What you will do
Repeat exactly the lines of the entries below from the one with "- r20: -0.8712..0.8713" through the one with "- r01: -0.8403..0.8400", both ends included, and nothing else.
Input material: Begin
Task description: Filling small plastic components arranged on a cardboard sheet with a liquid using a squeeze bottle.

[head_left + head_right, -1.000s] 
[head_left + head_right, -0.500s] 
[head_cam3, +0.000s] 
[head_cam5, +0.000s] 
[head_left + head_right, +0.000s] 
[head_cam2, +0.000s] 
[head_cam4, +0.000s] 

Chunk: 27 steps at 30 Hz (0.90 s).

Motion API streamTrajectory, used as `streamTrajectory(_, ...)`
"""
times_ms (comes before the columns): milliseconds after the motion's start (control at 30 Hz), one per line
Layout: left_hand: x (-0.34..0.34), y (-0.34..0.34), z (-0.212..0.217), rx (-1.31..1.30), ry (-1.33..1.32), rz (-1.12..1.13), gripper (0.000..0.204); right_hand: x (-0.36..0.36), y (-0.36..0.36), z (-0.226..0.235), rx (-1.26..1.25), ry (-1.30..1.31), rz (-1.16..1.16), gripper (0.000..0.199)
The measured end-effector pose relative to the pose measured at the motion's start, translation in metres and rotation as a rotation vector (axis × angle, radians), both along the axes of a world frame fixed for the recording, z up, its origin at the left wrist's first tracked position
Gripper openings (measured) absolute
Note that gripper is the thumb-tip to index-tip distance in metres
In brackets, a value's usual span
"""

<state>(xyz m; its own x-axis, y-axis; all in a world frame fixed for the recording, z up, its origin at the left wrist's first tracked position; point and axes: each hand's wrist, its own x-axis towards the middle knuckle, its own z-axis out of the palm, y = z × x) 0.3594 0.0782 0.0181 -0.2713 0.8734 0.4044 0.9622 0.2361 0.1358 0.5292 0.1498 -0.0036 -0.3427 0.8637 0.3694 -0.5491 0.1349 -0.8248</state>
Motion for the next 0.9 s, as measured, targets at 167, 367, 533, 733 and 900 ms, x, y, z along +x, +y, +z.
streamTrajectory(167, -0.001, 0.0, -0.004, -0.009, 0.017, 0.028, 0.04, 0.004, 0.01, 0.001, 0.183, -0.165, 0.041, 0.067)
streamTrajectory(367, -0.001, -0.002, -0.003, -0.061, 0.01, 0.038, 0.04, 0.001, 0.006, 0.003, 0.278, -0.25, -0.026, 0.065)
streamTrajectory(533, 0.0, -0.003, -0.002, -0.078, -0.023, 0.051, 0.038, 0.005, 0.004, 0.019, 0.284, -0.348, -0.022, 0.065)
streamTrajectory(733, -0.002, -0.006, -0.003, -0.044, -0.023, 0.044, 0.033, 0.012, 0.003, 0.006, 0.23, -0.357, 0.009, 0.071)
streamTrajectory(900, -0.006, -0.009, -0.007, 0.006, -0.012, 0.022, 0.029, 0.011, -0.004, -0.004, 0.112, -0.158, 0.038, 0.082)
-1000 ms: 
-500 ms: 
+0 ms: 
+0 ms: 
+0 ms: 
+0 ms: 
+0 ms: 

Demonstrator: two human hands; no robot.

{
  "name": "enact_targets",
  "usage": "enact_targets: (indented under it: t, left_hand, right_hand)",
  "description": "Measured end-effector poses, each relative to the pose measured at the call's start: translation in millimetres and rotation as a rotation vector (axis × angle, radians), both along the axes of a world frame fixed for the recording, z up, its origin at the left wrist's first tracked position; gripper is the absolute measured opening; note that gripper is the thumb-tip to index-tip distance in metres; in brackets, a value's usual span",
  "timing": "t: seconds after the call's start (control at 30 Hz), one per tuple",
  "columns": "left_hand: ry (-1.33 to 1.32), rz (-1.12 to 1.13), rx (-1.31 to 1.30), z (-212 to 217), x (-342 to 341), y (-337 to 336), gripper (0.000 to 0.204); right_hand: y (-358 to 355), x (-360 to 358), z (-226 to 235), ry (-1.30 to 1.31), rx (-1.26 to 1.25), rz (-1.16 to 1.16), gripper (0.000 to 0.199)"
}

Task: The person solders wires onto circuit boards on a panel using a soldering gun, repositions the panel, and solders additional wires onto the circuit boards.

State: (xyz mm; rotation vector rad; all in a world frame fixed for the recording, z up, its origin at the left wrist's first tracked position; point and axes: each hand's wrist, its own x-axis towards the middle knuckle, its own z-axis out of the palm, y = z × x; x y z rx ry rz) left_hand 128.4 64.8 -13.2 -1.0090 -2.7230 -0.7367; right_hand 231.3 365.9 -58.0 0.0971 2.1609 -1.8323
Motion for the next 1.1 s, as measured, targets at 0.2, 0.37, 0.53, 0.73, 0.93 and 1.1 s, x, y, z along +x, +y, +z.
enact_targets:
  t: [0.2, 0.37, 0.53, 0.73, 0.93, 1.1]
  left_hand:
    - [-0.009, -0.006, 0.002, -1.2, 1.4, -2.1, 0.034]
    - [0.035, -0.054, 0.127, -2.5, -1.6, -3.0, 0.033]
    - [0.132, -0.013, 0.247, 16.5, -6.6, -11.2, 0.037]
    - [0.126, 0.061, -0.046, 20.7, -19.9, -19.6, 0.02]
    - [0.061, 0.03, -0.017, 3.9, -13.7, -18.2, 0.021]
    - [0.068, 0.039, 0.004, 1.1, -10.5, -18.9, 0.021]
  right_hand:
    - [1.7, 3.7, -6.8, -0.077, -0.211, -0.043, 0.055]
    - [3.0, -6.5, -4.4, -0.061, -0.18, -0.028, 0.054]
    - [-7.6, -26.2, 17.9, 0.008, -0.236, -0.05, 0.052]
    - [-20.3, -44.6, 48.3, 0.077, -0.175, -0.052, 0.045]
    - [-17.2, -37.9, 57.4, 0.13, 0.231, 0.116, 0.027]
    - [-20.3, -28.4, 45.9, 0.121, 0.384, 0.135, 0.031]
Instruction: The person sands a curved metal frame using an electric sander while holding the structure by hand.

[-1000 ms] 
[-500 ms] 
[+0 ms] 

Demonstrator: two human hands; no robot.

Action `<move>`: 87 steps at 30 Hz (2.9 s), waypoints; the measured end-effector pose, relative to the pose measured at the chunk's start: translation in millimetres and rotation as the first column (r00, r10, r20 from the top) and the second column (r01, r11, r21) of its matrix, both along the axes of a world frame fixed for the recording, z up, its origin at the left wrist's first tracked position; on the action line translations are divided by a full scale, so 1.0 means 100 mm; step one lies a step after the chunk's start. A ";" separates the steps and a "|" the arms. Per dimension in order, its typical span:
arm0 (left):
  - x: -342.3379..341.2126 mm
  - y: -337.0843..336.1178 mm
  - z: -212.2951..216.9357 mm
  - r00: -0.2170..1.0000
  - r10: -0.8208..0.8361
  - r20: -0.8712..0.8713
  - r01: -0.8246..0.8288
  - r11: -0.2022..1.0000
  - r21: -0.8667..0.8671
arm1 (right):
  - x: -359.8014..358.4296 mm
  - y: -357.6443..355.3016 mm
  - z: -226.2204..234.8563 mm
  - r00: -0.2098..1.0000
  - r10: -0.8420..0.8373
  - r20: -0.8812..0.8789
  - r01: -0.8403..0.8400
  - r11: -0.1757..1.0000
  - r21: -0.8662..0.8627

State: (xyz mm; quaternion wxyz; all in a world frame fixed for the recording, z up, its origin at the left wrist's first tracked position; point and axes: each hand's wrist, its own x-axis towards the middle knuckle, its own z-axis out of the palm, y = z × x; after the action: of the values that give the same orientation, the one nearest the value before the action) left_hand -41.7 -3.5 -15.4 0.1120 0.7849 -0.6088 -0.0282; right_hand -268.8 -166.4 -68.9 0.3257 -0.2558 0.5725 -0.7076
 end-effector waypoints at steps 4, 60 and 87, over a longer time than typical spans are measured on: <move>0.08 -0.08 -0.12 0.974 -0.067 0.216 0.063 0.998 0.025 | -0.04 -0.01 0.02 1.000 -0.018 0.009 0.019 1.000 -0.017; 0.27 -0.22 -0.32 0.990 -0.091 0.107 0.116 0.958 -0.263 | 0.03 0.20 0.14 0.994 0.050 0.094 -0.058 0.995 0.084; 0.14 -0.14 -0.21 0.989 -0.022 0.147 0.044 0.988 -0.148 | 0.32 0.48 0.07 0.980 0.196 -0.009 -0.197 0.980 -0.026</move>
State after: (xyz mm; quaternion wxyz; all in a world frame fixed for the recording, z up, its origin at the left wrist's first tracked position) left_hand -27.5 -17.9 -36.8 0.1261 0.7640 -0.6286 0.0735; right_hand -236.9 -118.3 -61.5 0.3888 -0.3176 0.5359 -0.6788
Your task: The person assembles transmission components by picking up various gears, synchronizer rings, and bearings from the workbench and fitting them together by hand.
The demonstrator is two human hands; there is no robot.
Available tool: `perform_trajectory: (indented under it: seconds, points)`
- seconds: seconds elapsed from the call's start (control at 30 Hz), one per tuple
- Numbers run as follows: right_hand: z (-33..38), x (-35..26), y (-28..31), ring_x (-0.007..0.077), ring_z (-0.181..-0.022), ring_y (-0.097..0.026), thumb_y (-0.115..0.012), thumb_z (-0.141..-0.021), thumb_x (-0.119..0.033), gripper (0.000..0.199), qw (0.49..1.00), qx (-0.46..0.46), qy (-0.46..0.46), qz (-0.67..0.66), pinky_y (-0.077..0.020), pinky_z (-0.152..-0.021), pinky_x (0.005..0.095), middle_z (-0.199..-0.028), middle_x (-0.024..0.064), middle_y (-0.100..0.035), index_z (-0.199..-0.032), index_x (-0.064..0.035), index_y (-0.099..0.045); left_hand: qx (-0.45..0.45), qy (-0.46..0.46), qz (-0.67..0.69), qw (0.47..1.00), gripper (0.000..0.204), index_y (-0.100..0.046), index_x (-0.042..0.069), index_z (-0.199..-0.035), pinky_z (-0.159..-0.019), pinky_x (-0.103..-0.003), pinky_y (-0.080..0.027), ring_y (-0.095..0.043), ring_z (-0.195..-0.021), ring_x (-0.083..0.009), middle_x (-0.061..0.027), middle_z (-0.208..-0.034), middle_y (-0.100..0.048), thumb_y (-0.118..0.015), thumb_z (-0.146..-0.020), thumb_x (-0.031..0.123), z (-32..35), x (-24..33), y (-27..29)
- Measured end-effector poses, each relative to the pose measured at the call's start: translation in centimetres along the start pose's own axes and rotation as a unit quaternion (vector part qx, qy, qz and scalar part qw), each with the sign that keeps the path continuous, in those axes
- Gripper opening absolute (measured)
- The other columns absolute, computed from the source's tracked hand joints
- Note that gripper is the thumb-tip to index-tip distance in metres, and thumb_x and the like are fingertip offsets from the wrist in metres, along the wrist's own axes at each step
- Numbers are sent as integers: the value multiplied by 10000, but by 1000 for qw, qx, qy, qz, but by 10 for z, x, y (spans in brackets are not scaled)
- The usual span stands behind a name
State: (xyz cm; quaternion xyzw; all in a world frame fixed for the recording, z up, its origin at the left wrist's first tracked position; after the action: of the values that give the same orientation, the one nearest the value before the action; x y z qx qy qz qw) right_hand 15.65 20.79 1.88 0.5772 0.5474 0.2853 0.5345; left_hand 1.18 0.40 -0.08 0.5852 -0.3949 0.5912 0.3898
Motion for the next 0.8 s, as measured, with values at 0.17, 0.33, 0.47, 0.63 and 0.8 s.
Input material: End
Result for this exercise
  - r20: -0.8712..0.8713
  - r01: -0.8246..0.8288
  - r11: -0.2022..1.0000
  - r21: -0.8667..0.8671
arm1 (right):
  - x: -359.8014..358.4296 mm
  - y: -357.6443..355.3016 mm
  - z: -226.2204..234.8563 mm
  - r00: -0.2098..1.0000
  - r10: -0.8420..0.8373
  - r20: -0.8812..0.8789
  - r01: -0.8403..0.8400

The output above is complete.